Я сел, так и не открывая глаз, чтобы поспать хотя бы еще самую коротенькую минутку.
— Так мне не хотелось тебя будить, уж очень ты сладко спал, смеялся во сне, ну, может, и не смеялся, но на лице у тебя была улыбка. Не могла я тебя будить. Минут пять я здесь сижу, не меньше.
Я открыл глаза. Но для этого мне нужно было собрать всю свою волю, чтобы прогнать сон.
— Вчера, когда я пришла, лицо у тебя было совсем другое. Ты даже зубы стиснул во сне… И позавчера тоже, и я сразу тебя разбудила. Наверное, тебе что-то нехорошее снилось, но я не спрашивала. Зачем лишний раз напоминать?

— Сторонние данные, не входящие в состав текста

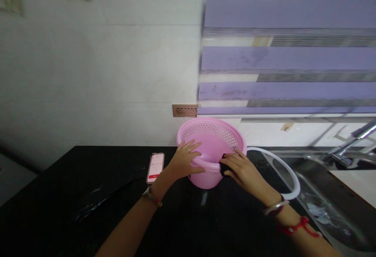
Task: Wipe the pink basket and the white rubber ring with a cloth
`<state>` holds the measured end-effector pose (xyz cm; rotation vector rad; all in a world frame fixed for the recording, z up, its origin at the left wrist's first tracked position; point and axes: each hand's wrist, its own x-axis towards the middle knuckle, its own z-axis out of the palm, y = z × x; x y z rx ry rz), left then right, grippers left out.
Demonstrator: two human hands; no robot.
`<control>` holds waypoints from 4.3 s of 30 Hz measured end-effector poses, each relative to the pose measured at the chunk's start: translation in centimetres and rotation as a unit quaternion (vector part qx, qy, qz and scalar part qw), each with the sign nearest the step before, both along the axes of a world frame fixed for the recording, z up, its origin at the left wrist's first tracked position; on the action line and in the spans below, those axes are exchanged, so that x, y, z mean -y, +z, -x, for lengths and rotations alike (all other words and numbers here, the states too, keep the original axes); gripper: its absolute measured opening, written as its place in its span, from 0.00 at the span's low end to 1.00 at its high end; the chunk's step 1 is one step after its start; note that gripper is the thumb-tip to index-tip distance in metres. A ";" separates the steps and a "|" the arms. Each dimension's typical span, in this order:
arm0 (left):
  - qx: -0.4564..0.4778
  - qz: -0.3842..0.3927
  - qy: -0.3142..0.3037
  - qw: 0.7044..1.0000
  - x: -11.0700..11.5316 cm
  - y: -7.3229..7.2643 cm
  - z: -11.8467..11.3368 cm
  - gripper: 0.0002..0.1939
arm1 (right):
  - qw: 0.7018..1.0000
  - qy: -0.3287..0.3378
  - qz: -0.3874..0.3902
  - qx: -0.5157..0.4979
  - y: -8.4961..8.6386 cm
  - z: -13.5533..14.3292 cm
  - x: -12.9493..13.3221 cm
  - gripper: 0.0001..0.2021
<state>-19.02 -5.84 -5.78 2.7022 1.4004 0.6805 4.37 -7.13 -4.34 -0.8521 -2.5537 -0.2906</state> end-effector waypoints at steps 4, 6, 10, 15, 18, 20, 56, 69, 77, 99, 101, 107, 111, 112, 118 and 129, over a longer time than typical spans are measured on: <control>0.007 0.000 0.005 1.000 -0.1 -0.1 0.0 0.26 | 1.000 -0.010 0.003 -0.021 -0.3 1.5 0.5 0.14; 0.004 0.006 0.003 1.000 -0.1 -0.1 0.1 0.25 | 1.000 -0.014 0.004 -0.022 -0.3 1.8 0.5 0.14; 0.011 0.016 0.000 1.000 -0.3 -0.1 0.2 0.23 | 0.999 -0.032 -0.009 -0.025 -0.2 -0.3 0.2 0.13; 0.013 0.014 -0.004 1.000 -0.4 0.0 0.1 0.19 | 0.998 -0.051 -0.018 -0.037 -0.3 -0.1 0.5 0.11; 0.005 0.023 -0.009 1.000 -0.5 0.0 0.4 0.18 | 0.998 -0.051 0.000 -0.032 -0.2 0.8 0.7 0.10; 0.001 0.029 -0.016 0.999 -0.6 0.0 0.6 0.17 | 0.998 -0.052 0.012 -0.027 0.0 0.2 0.6 0.10; -0.059 -0.030 -0.129 0.989 -1.9 0.6 0.1 0.17 | 0.997 -0.052 0.047 -0.025 0.5 -0.4 0.4 0.09; -0.062 -0.088 -0.105 0.989 1.0 0.9 -1.3 0.20 | 0.998 -0.046 0.038 -0.029 0.9 -1.2 0.2 0.10; -0.001 -0.074 -0.042 0.996 0.5 -0.4 -1.8 0.13 | 0.994 -0.102 0.011 -0.034 0.2 -4.0 -0.9 0.21; 0.052 -0.078 0.029 0.995 0.3 -0.6 -2.7 0.13 | 0.993 -0.089 0.071 -0.016 0.4 0.9 0.5 0.08; 0.053 -0.078 0.029 0.995 0.2 -0.7 -2.5 0.14 | 0.993 -0.088 0.069 -0.022 0.2 1.4 0.7 0.08; 0.055 -0.075 0.004 0.996 0.0 -0.6 -2.1 0.15 | 0.993 -0.093 0.069 -0.003 0.7 -0.6 0.3 0.10; 0.058 -0.076 0.016 0.995 -0.2 -0.7 -2.0 0.15 | 0.993 -0.093 0.069 -0.002 0.7 -0.1 0.4 0.10; 0.057 -0.076 0.016 0.995 -0.3 -0.7 -1.9 0.15 | 0.993 -0.089 0.071 0.000 0.7 0.4 0.5 0.10; 0.037 -0.077 -0.011 0.996 -0.6 -0.8 -1.1 0.15 | 0.994 -0.074 0.075 -0.007 0.7 -0.1 0.3 0.11; 0.023 -0.040 -0.055 0.997 -1.3 -0.7 0.8 0.16 | 0.993 -0.047 0.110 0.001 0.3 0.0 1.2 0.19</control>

Я пригладил пальцами волосы и стал растирать крест-накрест руки и ноги, они у меня одеревенели и замерзли порядком, но, впрочем, не больше, чем всегда. Утренники уже давно стоят холодные. А в поездах не топят. Если бы топили, то и к ночи в вагонах было бы тепло. Но нет, еще не топили.
И были лишь жалкие крохи того почти незаметного, едва уловимого тепла, которое оставили здесь люди. Вечером, приходя сюда, я еще ощущал его. Неисповедимы пути твои.